I love big cities. But I also struggle with them too. For instance, I met a guy in Atlanta who approached me and a co-worker for money while we were looking at a menu outside of a fancy restaurant. I never give people money. I will buy them lunch or a bus ticket. But I never give cash. The guy didn’t look right. Although he didn’t smell of alcohol, I wondered if he was on drugs based on his eyes. He talked a good game. The man said he was homeless and gave a litany of reasons why he couldn’t get a job.
My co-worker gave the man some money. I didn’t. This jump started a lengthy discussion at dinner about helping the poor. At other times in the past, I have helped homeless people buy groceries or bought them dinner. I didn’t help the man this time because of the situation.
My co-worker and I talked about our motivation in giving. Sometimes we give to make ourselves feel better. Sometimes we give to get people to leave us alone. Sometimes we give because that is what a good person is supposed to do. Sometimes people give because we think that is what God would have us do. I told my co-worker that I try to sense in the moment what is right and do that. Then, I go on without making apologies for it.

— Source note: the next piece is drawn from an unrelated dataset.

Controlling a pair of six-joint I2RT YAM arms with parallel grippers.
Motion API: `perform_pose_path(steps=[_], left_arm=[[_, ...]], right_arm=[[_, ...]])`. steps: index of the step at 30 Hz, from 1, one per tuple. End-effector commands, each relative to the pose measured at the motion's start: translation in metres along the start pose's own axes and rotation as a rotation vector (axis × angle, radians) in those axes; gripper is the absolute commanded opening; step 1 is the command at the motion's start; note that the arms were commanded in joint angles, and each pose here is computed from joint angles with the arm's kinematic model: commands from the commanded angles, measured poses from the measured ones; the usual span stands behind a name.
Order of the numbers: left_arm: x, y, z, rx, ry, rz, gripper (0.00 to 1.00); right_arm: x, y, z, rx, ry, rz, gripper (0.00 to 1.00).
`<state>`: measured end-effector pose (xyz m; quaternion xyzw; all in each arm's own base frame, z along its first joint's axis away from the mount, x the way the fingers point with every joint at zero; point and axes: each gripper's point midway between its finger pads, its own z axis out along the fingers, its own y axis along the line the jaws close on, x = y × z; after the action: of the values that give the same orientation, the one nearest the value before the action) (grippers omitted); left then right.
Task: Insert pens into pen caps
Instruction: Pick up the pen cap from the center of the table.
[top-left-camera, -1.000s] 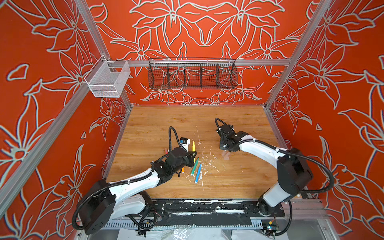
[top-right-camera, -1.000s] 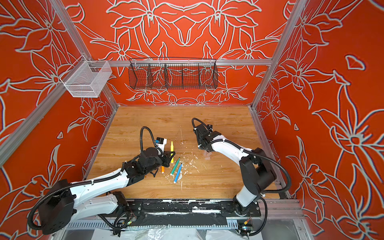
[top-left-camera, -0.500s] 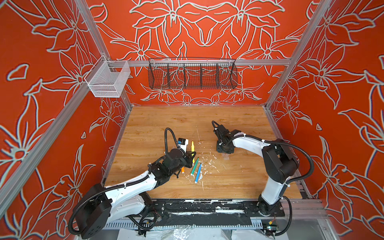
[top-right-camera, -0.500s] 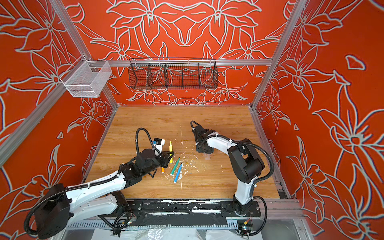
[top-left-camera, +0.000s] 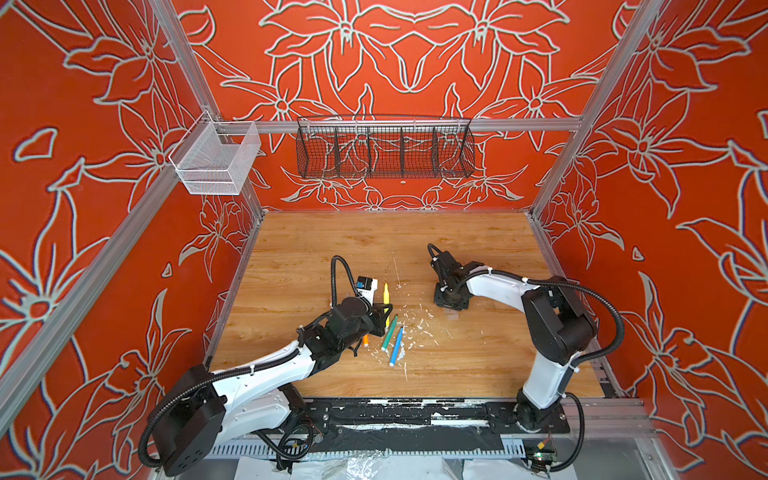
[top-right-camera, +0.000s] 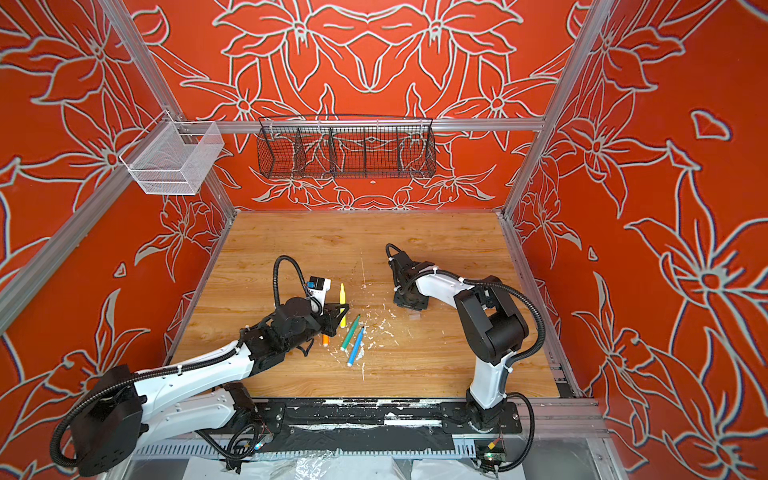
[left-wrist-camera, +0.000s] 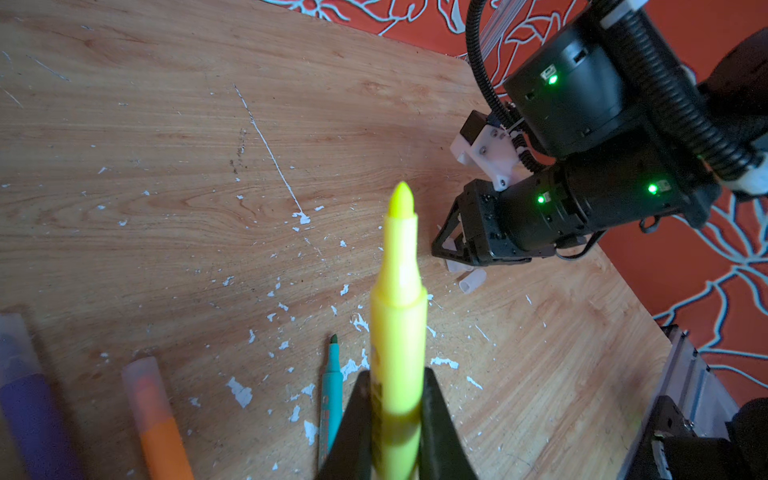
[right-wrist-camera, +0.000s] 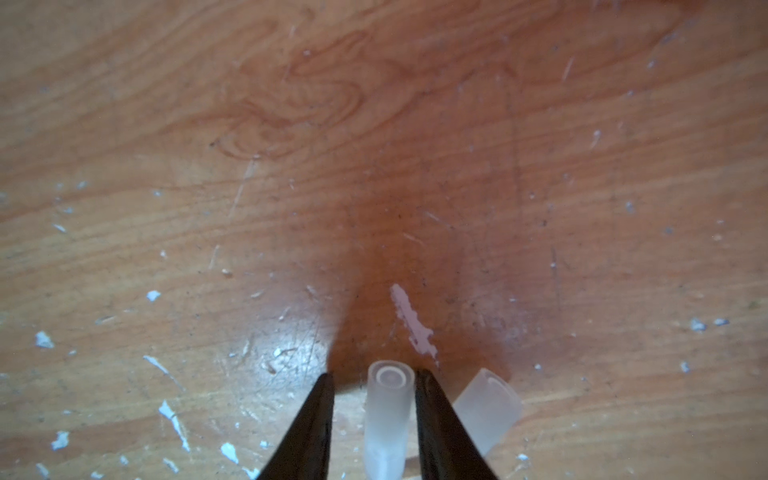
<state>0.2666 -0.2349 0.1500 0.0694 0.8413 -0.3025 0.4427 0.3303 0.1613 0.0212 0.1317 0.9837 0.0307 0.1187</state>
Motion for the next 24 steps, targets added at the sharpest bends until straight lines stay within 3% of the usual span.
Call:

Given the situation, I would do the same thing again. I still believe that giving money in most circumstances is not a good move. Many of the people on the street don’t need the things they are likely to spend the money on, such as drugs, alcohol and cigarettes. If I was not on a business trip, I might have offered to take the gentleman into the food court for dinner. Christians should show Christ’s love to the poor and the homeless. But that doesn’t mean that we have to help everyone who might ask for it.